Not only that. Efficient oxygenation significantly slows down cell and tissue aging processes, improving the quality of life of the youngest and the oldest.

 

Moderate training improves the efficiency of the cardiovascular system

Regular workout sessions help to improve not only the respiratory system but also the cardiovascular system. Studies have shown that regular weekly exercise that does not overtax the body through overtraining contributes positively to heart and circulatory health.

Running significantly reduces the risk of cardiovascular diseases. Running is the most effective natural antidote to the harmful effects of a sedentary lifestyle, which tends to have a negative effect on heart rate.

A resting pulse rate that is too high has negative effects on heart health in the long term. For this reason, running increases the number of beats per minute and helps to train the heart, and lowers its resting pulse rate.

Losing weight by running, even when stationary

Running helps to burn excess calories. Running is not only effective for your heart health, it is also decisive in improving your relationship with the scales. Running generates mechanisms that are activated not only during the run but also after the end of the training session. This is known as the ‘afterburn effect’.

What is this? It is a consequence of the lack of oxygen we experience during exercise, which is compensated for by the body once the exercise is over.

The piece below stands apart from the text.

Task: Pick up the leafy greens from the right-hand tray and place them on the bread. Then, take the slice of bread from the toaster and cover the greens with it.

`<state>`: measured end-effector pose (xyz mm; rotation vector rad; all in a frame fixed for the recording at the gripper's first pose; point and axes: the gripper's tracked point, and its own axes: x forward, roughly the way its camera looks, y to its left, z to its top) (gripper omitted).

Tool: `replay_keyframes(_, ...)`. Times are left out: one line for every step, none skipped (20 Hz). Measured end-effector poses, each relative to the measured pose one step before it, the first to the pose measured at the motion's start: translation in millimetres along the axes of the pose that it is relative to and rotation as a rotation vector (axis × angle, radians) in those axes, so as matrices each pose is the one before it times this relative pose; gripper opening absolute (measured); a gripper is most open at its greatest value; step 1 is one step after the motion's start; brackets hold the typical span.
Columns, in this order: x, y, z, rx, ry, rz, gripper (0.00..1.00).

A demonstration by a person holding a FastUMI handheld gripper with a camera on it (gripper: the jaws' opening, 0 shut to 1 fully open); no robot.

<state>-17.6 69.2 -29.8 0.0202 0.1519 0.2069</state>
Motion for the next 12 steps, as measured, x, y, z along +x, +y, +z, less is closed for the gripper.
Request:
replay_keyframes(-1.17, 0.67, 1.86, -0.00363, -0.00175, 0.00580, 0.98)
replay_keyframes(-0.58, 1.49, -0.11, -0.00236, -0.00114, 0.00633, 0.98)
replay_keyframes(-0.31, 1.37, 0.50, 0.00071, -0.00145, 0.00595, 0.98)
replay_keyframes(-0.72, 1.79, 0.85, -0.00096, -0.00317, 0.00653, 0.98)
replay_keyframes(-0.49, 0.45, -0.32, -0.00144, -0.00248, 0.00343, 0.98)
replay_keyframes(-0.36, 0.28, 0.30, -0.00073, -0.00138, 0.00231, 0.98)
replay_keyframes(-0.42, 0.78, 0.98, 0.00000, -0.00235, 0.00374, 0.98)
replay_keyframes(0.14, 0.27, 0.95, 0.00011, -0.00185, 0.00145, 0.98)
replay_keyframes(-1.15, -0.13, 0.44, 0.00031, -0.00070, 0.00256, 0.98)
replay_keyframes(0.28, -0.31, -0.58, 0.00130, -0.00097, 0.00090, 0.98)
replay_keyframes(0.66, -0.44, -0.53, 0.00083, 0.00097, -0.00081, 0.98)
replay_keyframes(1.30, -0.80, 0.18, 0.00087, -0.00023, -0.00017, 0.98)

Basically, during the most intense phases of training, the body responds by producing the oxygen it needs to maintain the effort, taking some of it away from other organs that do not need it at that moment. Once the effort is over and therefore at rest, the system continues to work to bring the situation back to the pre-exercise situation while burning energy and calories without any physical effort involved.

As with all sports, the advice is always to adapt your efforts to your physical condition without overdoing it: the benefits of running can be achieved with just half an hour a day, starting with three training sessions a week.